In the material below, find every line with "board" and pull it out.

---------- Input data ----------

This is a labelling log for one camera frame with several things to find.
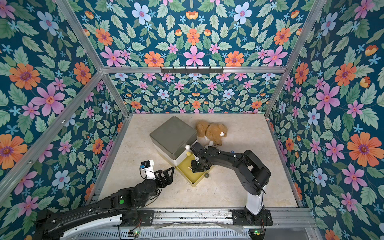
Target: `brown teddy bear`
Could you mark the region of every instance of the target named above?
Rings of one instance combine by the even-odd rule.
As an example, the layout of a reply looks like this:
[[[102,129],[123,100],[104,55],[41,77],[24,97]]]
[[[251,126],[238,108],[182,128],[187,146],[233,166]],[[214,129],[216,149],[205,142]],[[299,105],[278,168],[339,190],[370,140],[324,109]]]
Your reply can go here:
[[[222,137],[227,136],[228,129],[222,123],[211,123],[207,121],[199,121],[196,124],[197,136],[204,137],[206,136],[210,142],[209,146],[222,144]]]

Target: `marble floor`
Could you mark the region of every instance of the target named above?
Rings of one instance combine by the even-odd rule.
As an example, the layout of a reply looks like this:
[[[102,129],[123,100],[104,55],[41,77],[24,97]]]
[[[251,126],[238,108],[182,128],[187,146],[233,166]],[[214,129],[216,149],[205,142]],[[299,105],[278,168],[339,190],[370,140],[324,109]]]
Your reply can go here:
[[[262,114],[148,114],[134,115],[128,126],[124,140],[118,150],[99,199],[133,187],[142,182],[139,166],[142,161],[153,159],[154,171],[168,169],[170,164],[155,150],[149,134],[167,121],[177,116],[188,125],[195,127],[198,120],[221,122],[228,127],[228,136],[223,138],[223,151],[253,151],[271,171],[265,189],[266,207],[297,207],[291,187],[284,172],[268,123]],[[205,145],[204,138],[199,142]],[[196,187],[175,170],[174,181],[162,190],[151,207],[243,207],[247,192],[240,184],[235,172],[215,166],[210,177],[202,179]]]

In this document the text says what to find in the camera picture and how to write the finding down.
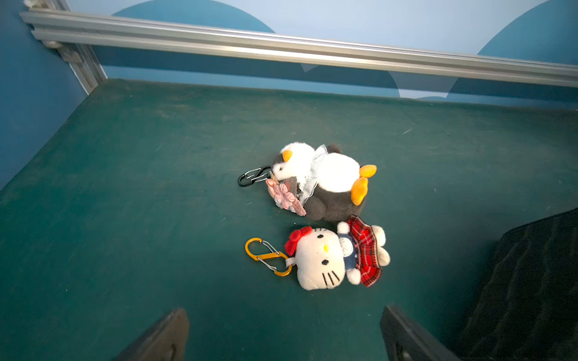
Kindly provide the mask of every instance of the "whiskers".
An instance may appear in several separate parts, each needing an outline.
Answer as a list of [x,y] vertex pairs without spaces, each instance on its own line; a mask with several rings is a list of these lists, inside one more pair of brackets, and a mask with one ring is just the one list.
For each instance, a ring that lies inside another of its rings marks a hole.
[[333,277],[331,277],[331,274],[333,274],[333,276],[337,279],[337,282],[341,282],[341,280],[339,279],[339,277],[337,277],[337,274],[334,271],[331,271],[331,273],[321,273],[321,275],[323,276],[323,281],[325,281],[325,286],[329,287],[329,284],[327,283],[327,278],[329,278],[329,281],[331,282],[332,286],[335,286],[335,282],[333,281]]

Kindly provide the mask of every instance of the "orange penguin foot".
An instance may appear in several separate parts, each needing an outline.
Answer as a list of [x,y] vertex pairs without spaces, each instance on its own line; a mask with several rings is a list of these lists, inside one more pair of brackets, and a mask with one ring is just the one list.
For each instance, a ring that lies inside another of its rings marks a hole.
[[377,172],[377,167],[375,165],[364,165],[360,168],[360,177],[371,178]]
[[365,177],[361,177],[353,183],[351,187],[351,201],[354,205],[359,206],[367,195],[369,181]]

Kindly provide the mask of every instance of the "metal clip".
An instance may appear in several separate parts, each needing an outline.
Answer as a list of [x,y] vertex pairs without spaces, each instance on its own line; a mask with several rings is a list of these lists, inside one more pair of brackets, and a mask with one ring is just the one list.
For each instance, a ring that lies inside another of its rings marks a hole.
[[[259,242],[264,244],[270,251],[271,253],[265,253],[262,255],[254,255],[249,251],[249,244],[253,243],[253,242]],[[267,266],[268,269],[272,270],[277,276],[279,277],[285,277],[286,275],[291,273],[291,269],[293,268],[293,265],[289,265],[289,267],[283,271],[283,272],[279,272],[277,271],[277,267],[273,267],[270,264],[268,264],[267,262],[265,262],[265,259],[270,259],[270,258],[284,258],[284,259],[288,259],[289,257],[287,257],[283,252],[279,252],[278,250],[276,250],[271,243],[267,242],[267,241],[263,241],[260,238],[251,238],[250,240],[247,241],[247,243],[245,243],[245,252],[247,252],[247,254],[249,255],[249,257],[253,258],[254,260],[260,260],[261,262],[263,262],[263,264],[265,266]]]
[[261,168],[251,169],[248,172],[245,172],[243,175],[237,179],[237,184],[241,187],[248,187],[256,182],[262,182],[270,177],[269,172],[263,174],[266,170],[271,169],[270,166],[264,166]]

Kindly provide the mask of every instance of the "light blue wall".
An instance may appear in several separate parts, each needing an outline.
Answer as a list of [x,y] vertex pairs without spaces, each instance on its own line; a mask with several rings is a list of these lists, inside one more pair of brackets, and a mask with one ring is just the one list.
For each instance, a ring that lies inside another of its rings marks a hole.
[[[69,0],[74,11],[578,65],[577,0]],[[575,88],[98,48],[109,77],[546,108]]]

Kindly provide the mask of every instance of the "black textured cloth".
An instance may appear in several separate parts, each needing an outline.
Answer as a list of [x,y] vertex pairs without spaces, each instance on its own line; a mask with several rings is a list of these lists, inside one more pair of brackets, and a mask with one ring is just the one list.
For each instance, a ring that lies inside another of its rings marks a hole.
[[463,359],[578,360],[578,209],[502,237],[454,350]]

----------
---------- Input data ----------

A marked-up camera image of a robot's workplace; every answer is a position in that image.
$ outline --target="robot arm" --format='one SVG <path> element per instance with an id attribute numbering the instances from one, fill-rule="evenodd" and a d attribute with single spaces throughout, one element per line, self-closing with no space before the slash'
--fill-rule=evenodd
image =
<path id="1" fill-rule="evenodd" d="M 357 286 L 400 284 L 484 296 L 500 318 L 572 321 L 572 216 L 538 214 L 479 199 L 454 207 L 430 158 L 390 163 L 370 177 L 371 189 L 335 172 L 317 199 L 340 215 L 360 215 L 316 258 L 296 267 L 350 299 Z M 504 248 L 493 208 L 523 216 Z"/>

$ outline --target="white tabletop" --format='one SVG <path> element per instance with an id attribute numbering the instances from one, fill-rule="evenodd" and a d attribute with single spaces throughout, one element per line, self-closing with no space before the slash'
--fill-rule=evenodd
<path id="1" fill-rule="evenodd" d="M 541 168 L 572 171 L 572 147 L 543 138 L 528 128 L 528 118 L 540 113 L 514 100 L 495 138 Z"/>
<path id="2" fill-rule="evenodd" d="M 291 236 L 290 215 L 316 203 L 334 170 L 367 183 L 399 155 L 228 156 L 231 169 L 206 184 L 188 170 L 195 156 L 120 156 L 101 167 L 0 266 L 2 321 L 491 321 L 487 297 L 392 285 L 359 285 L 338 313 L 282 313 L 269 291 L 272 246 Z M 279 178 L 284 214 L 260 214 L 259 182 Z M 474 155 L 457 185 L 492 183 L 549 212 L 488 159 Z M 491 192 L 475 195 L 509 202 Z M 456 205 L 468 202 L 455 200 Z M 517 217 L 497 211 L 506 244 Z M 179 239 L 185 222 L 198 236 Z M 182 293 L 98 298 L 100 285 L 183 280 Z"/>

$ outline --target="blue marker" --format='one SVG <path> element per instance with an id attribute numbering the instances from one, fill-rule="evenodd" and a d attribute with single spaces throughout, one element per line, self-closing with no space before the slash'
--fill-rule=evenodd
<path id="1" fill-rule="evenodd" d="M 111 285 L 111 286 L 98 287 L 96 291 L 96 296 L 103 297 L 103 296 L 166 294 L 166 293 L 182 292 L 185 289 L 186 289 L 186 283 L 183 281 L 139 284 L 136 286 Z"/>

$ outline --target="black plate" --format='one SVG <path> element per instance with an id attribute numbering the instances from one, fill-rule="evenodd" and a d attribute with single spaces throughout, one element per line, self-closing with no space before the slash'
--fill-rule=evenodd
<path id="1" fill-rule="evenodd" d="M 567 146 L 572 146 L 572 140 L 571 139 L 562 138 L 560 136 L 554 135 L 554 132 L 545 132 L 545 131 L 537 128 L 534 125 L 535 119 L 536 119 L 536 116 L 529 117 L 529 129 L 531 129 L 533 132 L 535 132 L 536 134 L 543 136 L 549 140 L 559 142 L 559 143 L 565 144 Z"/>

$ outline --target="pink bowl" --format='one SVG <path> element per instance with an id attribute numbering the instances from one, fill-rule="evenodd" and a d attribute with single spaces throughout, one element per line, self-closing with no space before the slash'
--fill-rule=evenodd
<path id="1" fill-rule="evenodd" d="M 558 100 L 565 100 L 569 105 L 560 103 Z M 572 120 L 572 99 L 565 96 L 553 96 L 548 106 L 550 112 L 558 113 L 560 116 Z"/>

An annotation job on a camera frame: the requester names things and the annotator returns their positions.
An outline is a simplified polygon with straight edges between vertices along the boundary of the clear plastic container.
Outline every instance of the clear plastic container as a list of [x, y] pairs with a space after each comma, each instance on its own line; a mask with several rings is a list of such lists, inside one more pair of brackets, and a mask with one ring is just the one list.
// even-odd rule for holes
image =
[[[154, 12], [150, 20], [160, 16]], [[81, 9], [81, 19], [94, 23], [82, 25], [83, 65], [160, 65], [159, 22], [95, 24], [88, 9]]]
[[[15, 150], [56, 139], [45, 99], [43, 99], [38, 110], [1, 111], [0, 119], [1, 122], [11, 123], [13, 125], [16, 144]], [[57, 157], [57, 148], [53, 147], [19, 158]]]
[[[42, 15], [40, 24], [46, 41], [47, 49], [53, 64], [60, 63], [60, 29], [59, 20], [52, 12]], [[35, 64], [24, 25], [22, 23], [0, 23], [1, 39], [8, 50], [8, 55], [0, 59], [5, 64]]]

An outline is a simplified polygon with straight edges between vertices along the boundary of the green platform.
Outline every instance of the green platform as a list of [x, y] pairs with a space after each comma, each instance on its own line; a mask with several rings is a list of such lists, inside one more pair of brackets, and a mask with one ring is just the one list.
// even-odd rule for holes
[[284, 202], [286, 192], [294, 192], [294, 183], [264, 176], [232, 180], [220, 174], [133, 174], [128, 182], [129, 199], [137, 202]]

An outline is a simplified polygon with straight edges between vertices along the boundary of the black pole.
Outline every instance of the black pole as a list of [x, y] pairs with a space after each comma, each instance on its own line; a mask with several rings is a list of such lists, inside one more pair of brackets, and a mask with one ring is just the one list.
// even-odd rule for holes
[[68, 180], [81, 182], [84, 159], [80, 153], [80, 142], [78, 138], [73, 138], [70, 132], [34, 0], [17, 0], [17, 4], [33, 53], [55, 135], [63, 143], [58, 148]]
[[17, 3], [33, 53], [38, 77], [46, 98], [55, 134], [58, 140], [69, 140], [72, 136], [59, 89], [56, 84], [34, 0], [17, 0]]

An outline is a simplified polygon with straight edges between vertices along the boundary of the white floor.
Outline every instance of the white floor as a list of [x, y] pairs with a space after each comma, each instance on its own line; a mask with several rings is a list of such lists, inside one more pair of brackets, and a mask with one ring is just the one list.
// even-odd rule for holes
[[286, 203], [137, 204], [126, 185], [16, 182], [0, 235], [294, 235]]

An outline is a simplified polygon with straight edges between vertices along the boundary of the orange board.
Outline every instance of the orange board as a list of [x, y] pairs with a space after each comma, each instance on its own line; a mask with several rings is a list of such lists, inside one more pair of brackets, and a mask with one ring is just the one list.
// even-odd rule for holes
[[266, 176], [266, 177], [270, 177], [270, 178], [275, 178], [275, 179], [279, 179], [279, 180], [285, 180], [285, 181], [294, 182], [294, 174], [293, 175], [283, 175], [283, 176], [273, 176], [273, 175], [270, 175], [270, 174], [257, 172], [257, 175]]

----------

§ Exercise output
An outline is a simplified polygon with straight edges between vertices along the boundary of the orange board.
Outline every instance of the orange board as a list of [x, y] pairs with a space after each comma, each instance on its own line; a mask with several rings is a list of such lists, inside one more pair of brackets, and a mask with one ring is just the one list.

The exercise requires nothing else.